> [WHAT YOU ARE ASKED TO DO]
Of all the lines in the material, count those containing the string "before" and write only the resulting number.

----------------

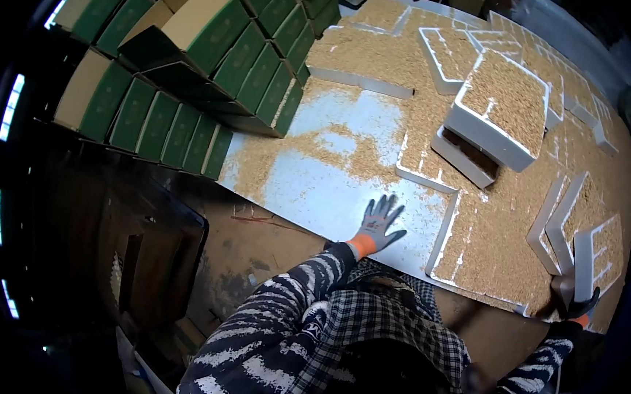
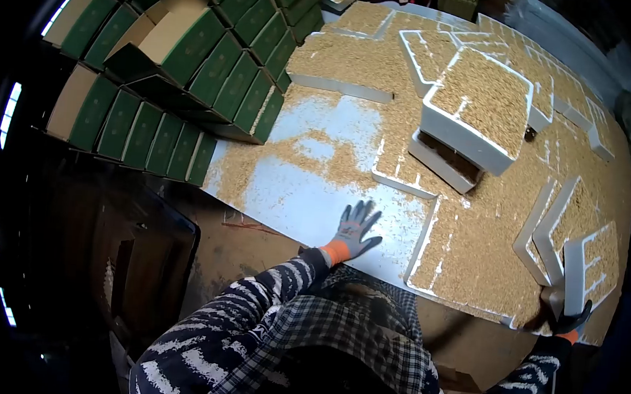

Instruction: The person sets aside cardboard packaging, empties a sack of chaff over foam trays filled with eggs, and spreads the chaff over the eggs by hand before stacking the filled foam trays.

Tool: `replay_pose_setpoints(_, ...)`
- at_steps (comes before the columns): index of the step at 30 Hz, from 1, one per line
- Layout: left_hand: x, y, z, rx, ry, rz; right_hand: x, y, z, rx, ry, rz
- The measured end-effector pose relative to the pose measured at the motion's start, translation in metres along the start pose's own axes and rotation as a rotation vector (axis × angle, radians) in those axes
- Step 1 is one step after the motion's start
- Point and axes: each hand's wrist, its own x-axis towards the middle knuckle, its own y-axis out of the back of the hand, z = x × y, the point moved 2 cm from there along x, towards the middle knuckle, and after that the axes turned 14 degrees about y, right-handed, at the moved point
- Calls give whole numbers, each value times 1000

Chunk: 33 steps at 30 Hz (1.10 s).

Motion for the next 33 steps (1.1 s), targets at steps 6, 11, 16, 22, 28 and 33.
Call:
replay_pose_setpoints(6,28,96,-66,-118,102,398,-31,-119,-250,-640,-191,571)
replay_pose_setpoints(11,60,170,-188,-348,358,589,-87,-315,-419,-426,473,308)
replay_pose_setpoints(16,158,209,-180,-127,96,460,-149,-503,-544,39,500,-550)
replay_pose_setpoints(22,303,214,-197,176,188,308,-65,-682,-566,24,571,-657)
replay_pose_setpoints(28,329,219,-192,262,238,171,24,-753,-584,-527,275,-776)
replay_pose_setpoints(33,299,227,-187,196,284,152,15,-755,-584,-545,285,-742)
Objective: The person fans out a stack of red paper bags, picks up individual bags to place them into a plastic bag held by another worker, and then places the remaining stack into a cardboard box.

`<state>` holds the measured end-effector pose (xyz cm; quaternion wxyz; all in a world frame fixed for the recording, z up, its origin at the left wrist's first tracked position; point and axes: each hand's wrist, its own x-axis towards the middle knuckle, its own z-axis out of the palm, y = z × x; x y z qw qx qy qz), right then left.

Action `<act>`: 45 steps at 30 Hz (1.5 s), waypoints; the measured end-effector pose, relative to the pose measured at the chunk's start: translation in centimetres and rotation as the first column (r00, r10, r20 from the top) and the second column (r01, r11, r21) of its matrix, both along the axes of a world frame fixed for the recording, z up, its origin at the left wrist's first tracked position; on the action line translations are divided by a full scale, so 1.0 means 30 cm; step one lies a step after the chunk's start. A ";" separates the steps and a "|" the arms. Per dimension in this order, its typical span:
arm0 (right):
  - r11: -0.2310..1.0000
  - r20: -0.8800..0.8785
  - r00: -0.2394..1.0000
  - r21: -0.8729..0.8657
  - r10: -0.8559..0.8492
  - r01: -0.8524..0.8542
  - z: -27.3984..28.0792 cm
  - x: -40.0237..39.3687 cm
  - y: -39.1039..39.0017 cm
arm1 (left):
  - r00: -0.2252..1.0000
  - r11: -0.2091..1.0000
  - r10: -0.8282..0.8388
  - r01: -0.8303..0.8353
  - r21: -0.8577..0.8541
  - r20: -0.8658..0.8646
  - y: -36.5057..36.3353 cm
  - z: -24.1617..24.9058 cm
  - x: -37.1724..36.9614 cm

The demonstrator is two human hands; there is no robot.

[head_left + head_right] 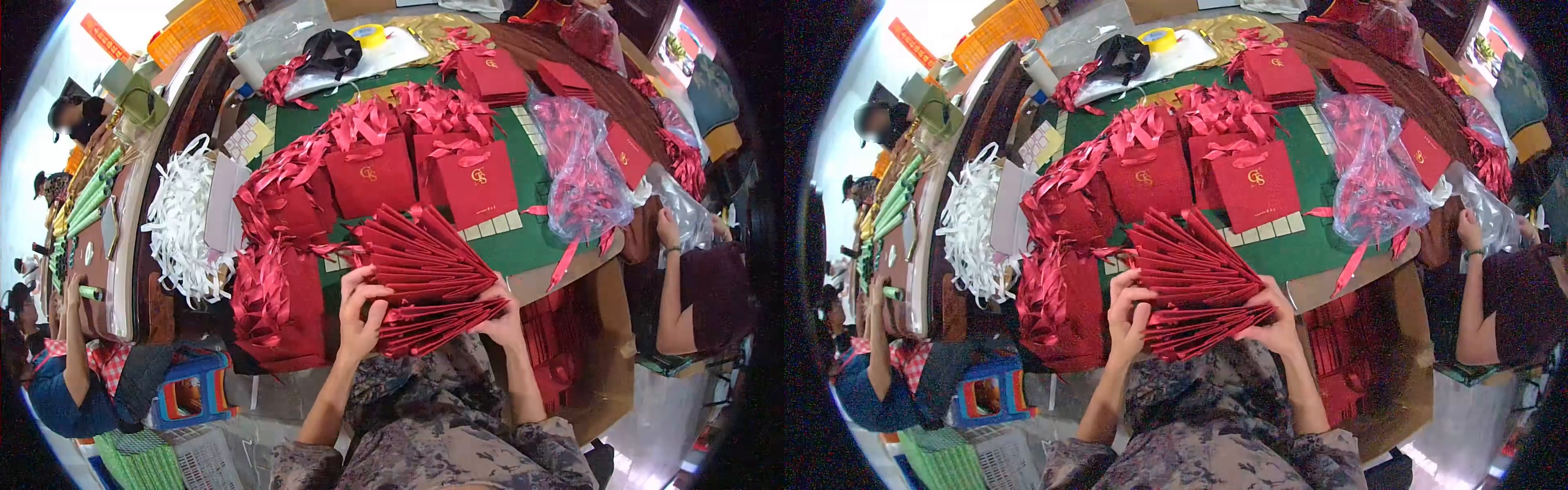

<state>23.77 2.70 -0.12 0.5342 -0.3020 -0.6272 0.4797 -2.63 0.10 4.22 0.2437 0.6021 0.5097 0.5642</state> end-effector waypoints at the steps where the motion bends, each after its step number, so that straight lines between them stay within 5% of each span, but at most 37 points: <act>1: 1.000 0.001 1.000 -0.001 0.001 -0.001 -0.001 -0.004 -0.004 | 1.000 1.000 -0.002 0.002 0.023 0.019 0.000 0.002 -0.002; 4: 1.000 -0.007 1.000 -0.005 -0.014 0.014 -0.008 -0.004 -0.004 | 0.984 1.000 0.020 -0.024 0.021 0.179 0.035 0.011 -0.002; 7: 1.000 -0.027 1.000 0.010 -0.006 0.007 -0.023 -0.004 0.003 | 0.991 0.991 0.132 -0.132 -0.032 0.005 0.122 -0.036 -0.051; 9: 1.000 -0.031 0.999 -0.004 -0.015 0.015 -0.030 -0.003 0.000 | 0.996 0.992 0.074 -0.068 -0.106 0.058 0.185 -0.040 -0.062; 12: 0.999 0.019 0.999 0.008 -0.038 0.038 -0.030 0.000 -0.002 | 0.841 0.924 -0.154 0.308 -0.226 0.519 0.260 -0.052 -0.031; 20: 0.974 -0.033 0.977 -0.089 -0.212 0.208 -0.054 -0.070 -0.026 | 0.685 0.832 -0.347 0.540 -0.127 0.640 0.195 -0.044 0.017; 21: 0.968 -0.037 0.971 -0.094 -0.237 0.233 -0.069 -0.078 -0.035 | 0.756 0.858 -0.322 0.488 -0.162 0.570 0.167 0.004 0.027; 25: 0.957 -0.159 0.945 -0.003 -0.286 0.289 -0.099 -0.127 -0.045 | 0.689 0.874 -0.260 0.466 -0.137 0.677 0.098 -0.053 0.028; 31: 0.926 -0.223 0.899 -0.092 -0.377 0.366 -0.042 -0.174 -0.048 | 0.733 0.892 -0.314 0.445 -0.076 0.604 0.099 -0.021 0.043; 35: 0.969 -0.167 0.957 -0.107 -0.238 0.222 -0.053 -0.168 -0.041 | 0.630 0.910 -0.222 0.408 -0.074 0.744 0.101 -0.064 0.068; 39: 0.951 -0.059 0.949 -0.038 -0.310 0.308 -0.123 -0.163 -0.049 | 0.829 0.944 -0.188 0.300 -0.136 0.527 0.120 -0.049 0.060; 42: 0.947 -0.073 0.945 -0.074 -0.318 0.313 -0.142 -0.163 -0.048 | 0.698 0.952 -0.089 0.270 -0.146 0.710 0.117 -0.084 0.069; 45: 0.967 -0.071 0.964 -0.046 -0.255 0.252 -0.113 -0.148 -0.035 | 0.742 0.947 -0.155 0.299 -0.115 0.653 0.085 -0.064 0.054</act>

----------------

> [OUTPUT OF THE TASK]
2